Medical Schools Pay Less Attention to LGBT Needs: Study
The distinctive health needs of LGBT community is not given due importance in the undergraduate medical schools’ curriculum, says a new study.
A study published in the Journal of the American Medical Association suggests that lesbian, gay, bisexual, and transgender (LGBT) individuals experience health and health care disparities and have specific health care needs.
Researchers from Stanford University School of Medicine in the study suggested that the medical schools spend very less time teaching students about the health issues the LGBT community faces.
“It is just five hours in the entire curriculum.”
The study reveals that out of 176 surveys, which they conducted in the U.S, and Canada, 70 percent of 132 respondents described their school’s coverage of LGBT problems, but only eight topics were covered at 83 schools and all 16 LGBT-specific topics only in 11 schools.

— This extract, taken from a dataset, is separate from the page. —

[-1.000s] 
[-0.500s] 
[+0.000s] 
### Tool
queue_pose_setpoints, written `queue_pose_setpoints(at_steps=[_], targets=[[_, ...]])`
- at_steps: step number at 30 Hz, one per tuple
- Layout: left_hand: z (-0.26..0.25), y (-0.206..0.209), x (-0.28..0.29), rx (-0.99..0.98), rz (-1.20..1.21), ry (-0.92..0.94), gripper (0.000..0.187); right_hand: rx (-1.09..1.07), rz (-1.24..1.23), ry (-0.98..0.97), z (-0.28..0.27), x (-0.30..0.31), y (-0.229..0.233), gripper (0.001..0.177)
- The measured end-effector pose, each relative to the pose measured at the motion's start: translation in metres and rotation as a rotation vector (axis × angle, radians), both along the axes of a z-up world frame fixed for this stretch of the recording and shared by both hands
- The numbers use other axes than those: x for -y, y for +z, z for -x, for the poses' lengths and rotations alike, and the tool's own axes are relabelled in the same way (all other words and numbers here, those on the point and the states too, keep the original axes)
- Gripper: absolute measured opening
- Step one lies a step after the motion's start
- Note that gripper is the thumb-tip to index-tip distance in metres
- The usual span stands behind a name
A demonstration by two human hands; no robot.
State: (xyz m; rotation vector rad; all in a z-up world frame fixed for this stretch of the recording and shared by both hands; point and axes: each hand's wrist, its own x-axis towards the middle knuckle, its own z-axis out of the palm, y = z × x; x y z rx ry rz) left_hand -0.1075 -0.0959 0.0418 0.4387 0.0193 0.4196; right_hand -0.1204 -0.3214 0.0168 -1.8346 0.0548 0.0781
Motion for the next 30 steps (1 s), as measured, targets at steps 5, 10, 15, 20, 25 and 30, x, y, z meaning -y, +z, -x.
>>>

Most common of them revolved around HIV, other sexually transmitted infections, gender identity and mental health issues.

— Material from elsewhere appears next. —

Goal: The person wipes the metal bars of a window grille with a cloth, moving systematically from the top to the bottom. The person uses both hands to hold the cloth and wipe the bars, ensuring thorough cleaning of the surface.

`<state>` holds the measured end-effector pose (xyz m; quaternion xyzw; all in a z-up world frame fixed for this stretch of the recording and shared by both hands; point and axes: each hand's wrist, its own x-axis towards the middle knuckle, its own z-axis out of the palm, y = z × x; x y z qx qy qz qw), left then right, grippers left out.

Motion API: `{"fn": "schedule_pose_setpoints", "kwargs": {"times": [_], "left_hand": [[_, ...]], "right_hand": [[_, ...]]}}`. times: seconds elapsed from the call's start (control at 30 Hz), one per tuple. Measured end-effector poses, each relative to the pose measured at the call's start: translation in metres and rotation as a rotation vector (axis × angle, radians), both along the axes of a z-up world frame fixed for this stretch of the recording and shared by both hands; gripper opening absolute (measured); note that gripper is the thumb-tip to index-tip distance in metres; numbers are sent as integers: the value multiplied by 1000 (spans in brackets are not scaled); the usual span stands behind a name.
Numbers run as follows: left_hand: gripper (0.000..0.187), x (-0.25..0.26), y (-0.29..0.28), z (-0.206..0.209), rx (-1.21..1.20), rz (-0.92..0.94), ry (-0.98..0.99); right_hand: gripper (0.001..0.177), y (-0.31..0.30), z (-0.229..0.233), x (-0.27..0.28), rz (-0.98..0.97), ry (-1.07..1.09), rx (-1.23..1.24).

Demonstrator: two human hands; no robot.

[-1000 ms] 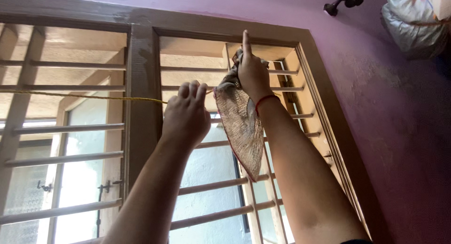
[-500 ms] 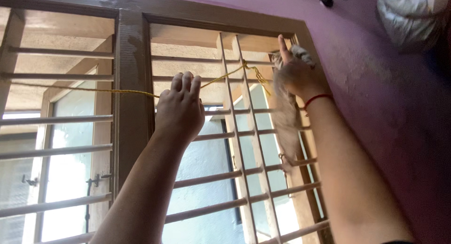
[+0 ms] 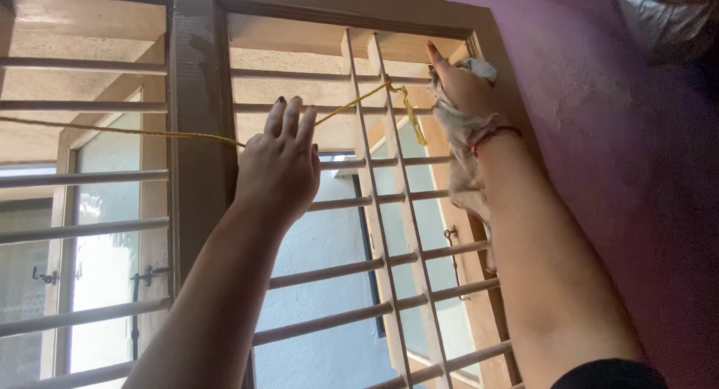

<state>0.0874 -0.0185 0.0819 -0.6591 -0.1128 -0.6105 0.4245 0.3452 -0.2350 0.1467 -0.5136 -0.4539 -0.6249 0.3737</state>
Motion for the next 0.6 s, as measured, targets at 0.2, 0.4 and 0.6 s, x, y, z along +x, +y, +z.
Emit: {"fn": "schedule_pose_setpoints", "kwargs": {"times": [0.2,0.4,0.6], "left_hand": [[56,-2,-4,-1,-11,51,7],[53,-8,-2,-6,71,-9,7],[54,-13,-7,-14,201,-87,42]], "right_hand": [[102,56,46,-37,163,317,-108],[52,22,25,-22,-86,436,-3],[46,1,-6,-7,-174,219,58]]}}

Though medical schools do address most of these elementary LGBT health issues, but “it needs to go deeper,” said Juno Obedin-Maliver, the lead author of the study.
According to the survey report, 128 schools taught their medical students to ask patients if they “have sex with men, women, or both” when obtaining a sexual history. However, most of the respondents did not know whether the difference was taught.
The study brings out the fact that new doctors often have misleading notion about lesbians and gays, and they need adequate education on the subject during their undergraduate study.